§ **TASK**: From the first line to the last, retype the records exactly without their images.

§ **EXCERPTED DATA**:
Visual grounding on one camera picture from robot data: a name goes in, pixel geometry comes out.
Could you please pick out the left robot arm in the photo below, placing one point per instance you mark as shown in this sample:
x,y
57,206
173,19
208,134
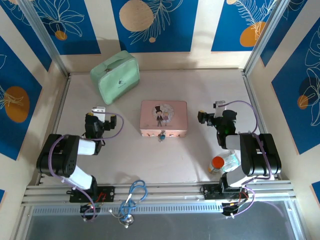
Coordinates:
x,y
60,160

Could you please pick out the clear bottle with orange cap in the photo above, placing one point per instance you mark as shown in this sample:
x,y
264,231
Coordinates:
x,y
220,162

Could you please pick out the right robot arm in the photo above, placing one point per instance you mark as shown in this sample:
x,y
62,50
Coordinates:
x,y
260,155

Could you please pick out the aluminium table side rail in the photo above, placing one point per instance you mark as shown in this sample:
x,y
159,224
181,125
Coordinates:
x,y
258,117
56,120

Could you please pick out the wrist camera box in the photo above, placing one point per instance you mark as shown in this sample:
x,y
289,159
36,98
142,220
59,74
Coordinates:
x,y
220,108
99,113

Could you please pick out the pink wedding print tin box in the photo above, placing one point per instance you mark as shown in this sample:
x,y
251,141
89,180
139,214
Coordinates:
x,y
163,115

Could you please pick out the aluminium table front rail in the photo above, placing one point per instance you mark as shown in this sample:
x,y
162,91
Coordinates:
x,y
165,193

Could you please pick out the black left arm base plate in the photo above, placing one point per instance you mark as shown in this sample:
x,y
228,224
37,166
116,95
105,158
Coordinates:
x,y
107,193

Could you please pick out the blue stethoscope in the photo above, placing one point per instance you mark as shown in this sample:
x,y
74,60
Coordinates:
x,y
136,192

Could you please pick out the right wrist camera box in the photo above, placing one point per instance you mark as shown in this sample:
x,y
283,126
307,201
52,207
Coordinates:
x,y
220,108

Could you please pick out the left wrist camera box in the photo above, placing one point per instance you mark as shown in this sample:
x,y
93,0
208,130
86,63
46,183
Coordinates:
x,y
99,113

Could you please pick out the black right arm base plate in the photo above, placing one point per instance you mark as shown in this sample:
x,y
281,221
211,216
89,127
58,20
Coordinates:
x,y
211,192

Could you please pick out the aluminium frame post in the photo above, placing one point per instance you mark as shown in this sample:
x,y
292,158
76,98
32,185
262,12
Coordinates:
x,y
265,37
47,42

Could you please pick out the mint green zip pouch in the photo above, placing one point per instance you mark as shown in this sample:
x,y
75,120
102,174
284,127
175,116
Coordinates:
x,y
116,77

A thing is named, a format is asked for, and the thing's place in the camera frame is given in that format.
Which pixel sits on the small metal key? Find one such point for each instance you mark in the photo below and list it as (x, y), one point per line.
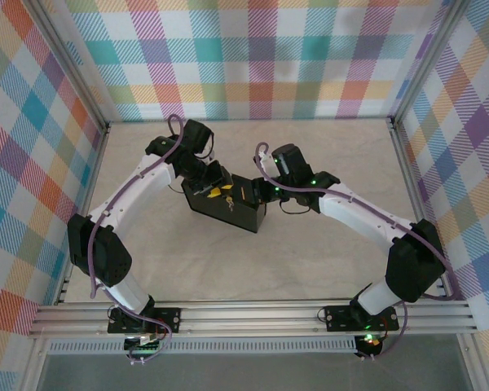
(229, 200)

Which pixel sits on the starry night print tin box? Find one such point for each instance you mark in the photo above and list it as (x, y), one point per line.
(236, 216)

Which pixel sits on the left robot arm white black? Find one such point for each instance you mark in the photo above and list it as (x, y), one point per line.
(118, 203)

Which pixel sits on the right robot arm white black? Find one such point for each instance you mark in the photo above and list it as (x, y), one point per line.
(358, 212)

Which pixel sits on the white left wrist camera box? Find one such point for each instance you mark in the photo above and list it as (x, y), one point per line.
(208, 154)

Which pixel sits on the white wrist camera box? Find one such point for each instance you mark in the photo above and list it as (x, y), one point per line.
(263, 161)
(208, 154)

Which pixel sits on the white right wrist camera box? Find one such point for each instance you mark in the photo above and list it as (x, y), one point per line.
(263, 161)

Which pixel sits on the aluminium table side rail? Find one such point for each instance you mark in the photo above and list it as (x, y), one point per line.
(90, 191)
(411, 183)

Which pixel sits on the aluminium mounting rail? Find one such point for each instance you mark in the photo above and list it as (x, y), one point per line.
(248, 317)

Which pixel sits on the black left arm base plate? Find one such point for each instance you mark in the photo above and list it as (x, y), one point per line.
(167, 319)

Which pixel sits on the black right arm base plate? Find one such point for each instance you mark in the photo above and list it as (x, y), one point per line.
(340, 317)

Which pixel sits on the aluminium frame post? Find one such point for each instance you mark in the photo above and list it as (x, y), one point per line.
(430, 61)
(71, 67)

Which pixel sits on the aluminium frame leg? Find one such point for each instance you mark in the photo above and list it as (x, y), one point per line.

§ **EXPECTED OUTPUT**:
Visual grounding on one camera picture from robot data: a name goes in, pixel geometry comes out.
Could you please pick out the left robot arm in the photo below, placing one point per instance you mark as shown in this sample:
x,y
57,206
173,19
208,134
Coordinates:
x,y
60,160

Could you please pick out the clear bottle with orange cap in the photo above, placing one point per instance you mark as shown in this sample:
x,y
264,231
Coordinates:
x,y
220,162

Could you please pick out the right robot arm in the photo above, placing one point per instance you mark as shown in this sample:
x,y
62,50
Coordinates:
x,y
260,155

Could you please pick out the aluminium table side rail in the photo above, placing one point per instance you mark as shown in this sample:
x,y
159,224
181,125
Coordinates:
x,y
258,117
56,120

Could you please pick out the wrist camera box in the photo above, placing one point per instance you mark as shown in this sample:
x,y
289,159
36,98
142,220
59,74
Coordinates:
x,y
220,108
99,113

Could you please pick out the pink wedding print tin box in the photo above, placing one point per instance you mark as shown in this sample:
x,y
251,141
89,180
139,214
Coordinates:
x,y
163,115

Could you please pick out the aluminium table front rail in the photo above, placing one point per instance you mark as shown in this sample:
x,y
162,91
Coordinates:
x,y
165,193

Could you please pick out the black left arm base plate in the photo above, placing one point per instance you mark as shown in this sample:
x,y
228,224
37,166
116,95
105,158
Coordinates:
x,y
107,193

Could you please pick out the blue stethoscope in the photo above, placing one point per instance you mark as shown in this sample:
x,y
74,60
Coordinates:
x,y
136,192

Could you please pick out the right wrist camera box in the photo above, placing one point per instance you mark as shown in this sample:
x,y
283,126
307,201
52,207
Coordinates:
x,y
220,108

Could you please pick out the left wrist camera box in the photo above, placing one point per instance you mark as shown in this sample:
x,y
93,0
208,130
86,63
46,183
Coordinates:
x,y
99,113

Could you please pick out the black right arm base plate in the photo above, placing one point per instance you mark as shown in this sample:
x,y
281,221
211,216
89,127
58,20
Coordinates:
x,y
211,192

Could you please pick out the aluminium frame post in the photo above, placing one point per instance you mark as shown in this sample:
x,y
292,158
76,98
32,185
262,12
Coordinates:
x,y
265,37
47,42

Could you please pick out the mint green zip pouch in the photo above, placing one point per instance you mark as shown in this sample:
x,y
75,120
102,174
284,127
175,116
Coordinates:
x,y
116,77

A thing is named, a format is asked for, and the thing's place in the camera frame is given in that format.
Which pixel sits on the small metal key? Find one such point for each instance you mark in the photo below and list it as (x, y), one point per line.
(229, 200)

Which pixel sits on the starry night print tin box? Find one such point for each instance you mark in the photo above and list it as (x, y), one point per line.
(236, 216)

Which pixel sits on the left robot arm white black? Find one such point for each instance you mark in the photo above and list it as (x, y), one point per line.
(118, 203)

Which pixel sits on the right robot arm white black? Find one such point for each instance you mark in the photo above and list it as (x, y), one point per line.
(358, 212)

Which pixel sits on the white left wrist camera box? Find one such point for each instance you mark in the photo above and list it as (x, y), one point per line.
(208, 154)

Which pixel sits on the white wrist camera box? Find one such point for each instance you mark in the photo above and list it as (x, y), one point per line.
(263, 161)
(208, 154)

Which pixel sits on the white right wrist camera box? Find one such point for each instance you mark in the photo above and list it as (x, y), one point per line.
(263, 161)

Which pixel sits on the aluminium table side rail? Find one such point for each instance you mark in the photo above and list it as (x, y), one point per line.
(90, 191)
(411, 183)

Which pixel sits on the aluminium mounting rail? Find one such point for each instance you mark in the photo above and list it as (x, y), one point per line.
(248, 317)

Which pixel sits on the black left arm base plate? Find one such point for each instance you mark in the photo above and list it as (x, y), one point per line.
(167, 319)

Which pixel sits on the black right arm base plate? Find one such point for each instance you mark in the photo above and list it as (x, y), one point per line.
(340, 317)

Which pixel sits on the aluminium frame post? Find one such point for each instance you mark in the photo above and list it as (x, y), one point per line.
(430, 61)
(71, 67)

Which pixel sits on the aluminium frame leg? Find one such point for each instance you mark in the photo above and list it as (x, y), one point per line.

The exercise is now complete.